» **Task goal**: Return the material unaltered, line by line.
(Data excerpt begins)
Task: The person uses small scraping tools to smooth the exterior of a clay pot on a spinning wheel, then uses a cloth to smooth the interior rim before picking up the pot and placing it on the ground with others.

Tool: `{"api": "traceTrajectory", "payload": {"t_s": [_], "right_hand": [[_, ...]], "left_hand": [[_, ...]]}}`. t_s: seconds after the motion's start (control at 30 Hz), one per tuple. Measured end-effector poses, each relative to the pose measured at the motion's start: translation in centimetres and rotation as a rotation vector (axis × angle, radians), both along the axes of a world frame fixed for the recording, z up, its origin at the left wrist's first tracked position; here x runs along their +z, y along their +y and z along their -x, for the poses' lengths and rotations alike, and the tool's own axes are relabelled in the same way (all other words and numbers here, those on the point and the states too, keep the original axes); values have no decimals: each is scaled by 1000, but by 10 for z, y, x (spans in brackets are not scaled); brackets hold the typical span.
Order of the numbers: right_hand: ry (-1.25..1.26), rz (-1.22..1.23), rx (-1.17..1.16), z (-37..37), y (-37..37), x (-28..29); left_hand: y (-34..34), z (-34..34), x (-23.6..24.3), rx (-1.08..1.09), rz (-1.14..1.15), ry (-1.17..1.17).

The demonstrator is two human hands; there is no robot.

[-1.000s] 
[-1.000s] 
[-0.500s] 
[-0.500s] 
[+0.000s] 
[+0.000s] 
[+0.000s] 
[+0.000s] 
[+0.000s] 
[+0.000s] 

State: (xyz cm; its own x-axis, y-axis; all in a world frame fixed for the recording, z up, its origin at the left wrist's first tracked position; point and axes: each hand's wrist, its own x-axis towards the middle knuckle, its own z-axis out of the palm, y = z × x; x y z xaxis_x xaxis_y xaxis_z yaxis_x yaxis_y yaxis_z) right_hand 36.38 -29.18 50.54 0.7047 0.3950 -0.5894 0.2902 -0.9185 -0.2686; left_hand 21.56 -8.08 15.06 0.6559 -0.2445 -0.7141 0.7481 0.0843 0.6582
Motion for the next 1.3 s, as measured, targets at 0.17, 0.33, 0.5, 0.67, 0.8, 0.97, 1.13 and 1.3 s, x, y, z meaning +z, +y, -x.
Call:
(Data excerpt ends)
» **Finished exercise**:
Task: The person uses small scraping tools to smooth the exterior of a clay pot on a spinning wheel, then uses a cloth to smooth the interior rim before picking up the pot and placing it on the ground with others.

Tool: `{"api": "traceTrajectory", "payload": {"t_s": [_], "right_hand": [[_, ...]], "left_hand": [[_, ...]]}}`. t_s: seconds after the motion's start (control at 30 Hz), one per tuple. Measured end-effector poses, each relative to the pose measured at the motion's start: translation in centimetres and rotation as a rotation vector (axis × angle, radians), both along the axes of a world frame fixed for the recording, z up, its origin at the left wrist's first tracked position; here x runs along their +z, y along their +y and z along their -x, for the poses' lengths and rotations alike, and the tool's own axes are relabelled in the same way (all other words and numbers here, those on the point and the states too, keep the original axes); values have no decimals: each is scaled by 1000, but by 10 for z, y, x (spans in brackets are not scaled); brackets hold the typical span.
Order of the numbers: right_hand: ry (-1.25..1.26), rz (-1.22..1.23), rx (-1.17..1.16), z (-37..37), y (-37..37), x (-28..29); left_hand: y (-34..34), z (-34..34), x (-23.6..24.3), rx (-1.08..1.09), rz (-1.14..1.15), ry (-1.17..1.17).

The demonstrator is two human hands; there is no robot.

[-1.000s] 
[-1.000s] 
[-0.500s] 
[-0.500s] 
[+0.000s] 
[+0.000s] 
[+0.000s] 
[+0.000s] 
[+0.000s] 
[+0.000s] 

State: (xyz cm; its own x-axis, y-axis; all in a world frame fixed for the recording, z up, its origin at the left wrist's first tracked position; point and axes: each hand's wrist, its own x-axis towards the middle knuckle, its own z-axis out of the palm, y = z × x; x y z xaxis_x xaxis_y xaxis_z yaxis_x yaxis_y yaxis_z) right_hand 36.38 -29.18 50.54 0.7047 0.3950 -0.5894 0.2902 -0.9185 -0.2686; left_hand 21.56 -8.08 15.06 0.6559 -0.2445 -0.7141 0.7481 0.0843 0.6582
Motion for the next 1.3 s, as measured, targets at 0.17, 0.33, 0.5, 0.67, 0.8, 0.97, 1.13 and 1.3 s, x, y, z meaning +z, +y, -x.
Call:

The output is now complete.